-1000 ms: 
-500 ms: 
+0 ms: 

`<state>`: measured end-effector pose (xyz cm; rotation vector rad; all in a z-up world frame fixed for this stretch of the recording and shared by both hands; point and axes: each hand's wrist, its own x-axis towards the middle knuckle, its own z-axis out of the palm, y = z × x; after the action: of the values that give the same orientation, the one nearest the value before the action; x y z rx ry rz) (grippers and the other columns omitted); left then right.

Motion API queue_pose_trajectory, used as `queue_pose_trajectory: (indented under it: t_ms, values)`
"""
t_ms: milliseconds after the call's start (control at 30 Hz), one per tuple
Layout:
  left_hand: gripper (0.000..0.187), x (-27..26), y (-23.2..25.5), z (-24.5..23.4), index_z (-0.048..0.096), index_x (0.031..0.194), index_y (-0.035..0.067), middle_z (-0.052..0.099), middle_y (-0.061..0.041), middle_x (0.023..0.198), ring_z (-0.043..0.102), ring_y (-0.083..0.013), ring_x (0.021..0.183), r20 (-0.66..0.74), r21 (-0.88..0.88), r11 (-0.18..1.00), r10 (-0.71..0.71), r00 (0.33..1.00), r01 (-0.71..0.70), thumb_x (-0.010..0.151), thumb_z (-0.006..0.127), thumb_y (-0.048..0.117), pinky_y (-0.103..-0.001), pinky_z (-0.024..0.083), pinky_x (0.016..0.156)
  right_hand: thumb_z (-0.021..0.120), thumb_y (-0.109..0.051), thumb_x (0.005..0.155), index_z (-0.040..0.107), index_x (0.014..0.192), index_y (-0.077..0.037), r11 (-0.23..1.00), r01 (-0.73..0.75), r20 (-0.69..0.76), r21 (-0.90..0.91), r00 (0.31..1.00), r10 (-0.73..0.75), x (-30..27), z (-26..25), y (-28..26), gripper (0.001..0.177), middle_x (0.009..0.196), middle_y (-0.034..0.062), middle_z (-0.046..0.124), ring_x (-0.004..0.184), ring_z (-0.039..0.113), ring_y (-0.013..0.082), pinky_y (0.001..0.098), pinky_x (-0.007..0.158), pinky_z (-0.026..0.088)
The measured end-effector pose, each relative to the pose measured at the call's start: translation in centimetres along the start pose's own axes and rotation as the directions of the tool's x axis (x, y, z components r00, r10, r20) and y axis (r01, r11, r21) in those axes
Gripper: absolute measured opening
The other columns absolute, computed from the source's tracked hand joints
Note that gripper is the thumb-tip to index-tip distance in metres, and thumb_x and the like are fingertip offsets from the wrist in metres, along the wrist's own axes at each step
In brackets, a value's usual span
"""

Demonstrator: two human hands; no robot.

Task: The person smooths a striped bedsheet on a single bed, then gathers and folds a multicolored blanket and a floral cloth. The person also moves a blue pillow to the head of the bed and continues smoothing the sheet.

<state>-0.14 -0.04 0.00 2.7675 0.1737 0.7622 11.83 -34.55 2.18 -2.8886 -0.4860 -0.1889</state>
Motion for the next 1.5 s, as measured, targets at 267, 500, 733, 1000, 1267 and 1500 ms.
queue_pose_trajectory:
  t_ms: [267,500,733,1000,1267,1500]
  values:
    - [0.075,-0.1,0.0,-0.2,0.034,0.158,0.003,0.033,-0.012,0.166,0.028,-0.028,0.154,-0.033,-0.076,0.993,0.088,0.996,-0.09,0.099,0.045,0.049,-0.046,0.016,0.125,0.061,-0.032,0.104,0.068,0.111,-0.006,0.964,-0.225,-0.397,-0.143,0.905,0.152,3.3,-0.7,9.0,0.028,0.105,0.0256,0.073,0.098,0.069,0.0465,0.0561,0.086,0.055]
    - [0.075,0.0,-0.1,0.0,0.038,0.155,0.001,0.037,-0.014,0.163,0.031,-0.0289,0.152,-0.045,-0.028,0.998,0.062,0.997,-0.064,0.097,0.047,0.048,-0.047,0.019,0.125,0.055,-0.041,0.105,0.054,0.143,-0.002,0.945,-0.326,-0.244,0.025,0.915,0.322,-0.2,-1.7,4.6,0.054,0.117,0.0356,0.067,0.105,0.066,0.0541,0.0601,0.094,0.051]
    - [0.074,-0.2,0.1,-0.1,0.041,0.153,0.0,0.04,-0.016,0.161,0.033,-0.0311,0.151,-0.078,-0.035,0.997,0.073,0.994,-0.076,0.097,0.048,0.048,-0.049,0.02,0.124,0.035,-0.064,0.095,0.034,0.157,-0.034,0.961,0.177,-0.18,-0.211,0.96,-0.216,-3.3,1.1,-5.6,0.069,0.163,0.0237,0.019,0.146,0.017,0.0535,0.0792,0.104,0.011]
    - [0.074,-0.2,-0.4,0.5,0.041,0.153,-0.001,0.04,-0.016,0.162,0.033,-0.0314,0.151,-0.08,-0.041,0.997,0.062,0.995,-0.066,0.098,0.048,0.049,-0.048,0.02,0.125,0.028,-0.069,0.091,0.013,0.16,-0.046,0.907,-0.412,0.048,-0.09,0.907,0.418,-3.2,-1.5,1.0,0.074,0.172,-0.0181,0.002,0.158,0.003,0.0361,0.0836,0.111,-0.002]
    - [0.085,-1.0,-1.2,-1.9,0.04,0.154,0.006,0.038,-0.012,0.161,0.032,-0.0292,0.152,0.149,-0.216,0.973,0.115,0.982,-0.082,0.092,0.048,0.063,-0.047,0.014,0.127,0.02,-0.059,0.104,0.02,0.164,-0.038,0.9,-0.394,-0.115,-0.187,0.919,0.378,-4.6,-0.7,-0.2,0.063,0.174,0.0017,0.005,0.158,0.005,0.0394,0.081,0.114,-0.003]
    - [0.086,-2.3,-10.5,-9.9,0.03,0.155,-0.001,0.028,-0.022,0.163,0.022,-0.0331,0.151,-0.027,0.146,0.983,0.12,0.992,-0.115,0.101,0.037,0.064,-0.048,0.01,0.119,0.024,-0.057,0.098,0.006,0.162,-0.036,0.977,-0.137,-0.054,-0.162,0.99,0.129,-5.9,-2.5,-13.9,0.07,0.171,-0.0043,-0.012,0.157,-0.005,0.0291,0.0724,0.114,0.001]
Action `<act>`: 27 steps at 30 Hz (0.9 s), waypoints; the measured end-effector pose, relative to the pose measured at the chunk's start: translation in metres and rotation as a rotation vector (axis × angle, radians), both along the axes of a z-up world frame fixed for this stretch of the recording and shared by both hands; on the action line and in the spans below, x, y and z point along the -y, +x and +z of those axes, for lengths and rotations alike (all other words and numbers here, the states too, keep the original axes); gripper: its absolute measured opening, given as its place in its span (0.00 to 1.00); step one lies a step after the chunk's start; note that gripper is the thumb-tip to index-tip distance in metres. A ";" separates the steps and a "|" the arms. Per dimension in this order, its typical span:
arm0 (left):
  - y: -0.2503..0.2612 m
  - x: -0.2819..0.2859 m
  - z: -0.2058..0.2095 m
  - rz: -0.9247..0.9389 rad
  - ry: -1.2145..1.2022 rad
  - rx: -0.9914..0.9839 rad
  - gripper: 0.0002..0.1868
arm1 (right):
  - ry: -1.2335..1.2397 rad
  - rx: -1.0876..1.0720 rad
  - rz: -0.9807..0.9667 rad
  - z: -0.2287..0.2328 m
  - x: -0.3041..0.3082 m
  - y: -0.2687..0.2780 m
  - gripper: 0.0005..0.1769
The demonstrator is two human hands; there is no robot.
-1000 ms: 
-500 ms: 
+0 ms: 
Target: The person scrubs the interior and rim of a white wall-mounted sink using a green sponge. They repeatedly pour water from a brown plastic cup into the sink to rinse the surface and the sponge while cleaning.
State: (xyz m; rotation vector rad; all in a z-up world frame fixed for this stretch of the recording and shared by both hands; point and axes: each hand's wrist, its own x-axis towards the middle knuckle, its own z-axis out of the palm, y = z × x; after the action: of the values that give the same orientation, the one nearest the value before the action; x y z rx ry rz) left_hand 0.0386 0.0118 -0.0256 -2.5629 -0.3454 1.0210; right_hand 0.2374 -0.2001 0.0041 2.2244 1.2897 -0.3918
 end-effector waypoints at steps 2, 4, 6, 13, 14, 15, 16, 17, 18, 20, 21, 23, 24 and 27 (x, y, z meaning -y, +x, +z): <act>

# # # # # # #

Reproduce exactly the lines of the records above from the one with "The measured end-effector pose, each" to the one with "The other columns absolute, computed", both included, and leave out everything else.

:: Result ::
The measured end-effector pose, each relative to the pose measured at the call's start: translation in centimetres along the start pose's own axes and rotation as the directions of the tool's x axis (x, y, z components r00, r10, r20) and y axis (r01, r11, r21) in those axes
Gripper: absolute measured opening
The other columns absolute, computed from the source's tracked hand joints

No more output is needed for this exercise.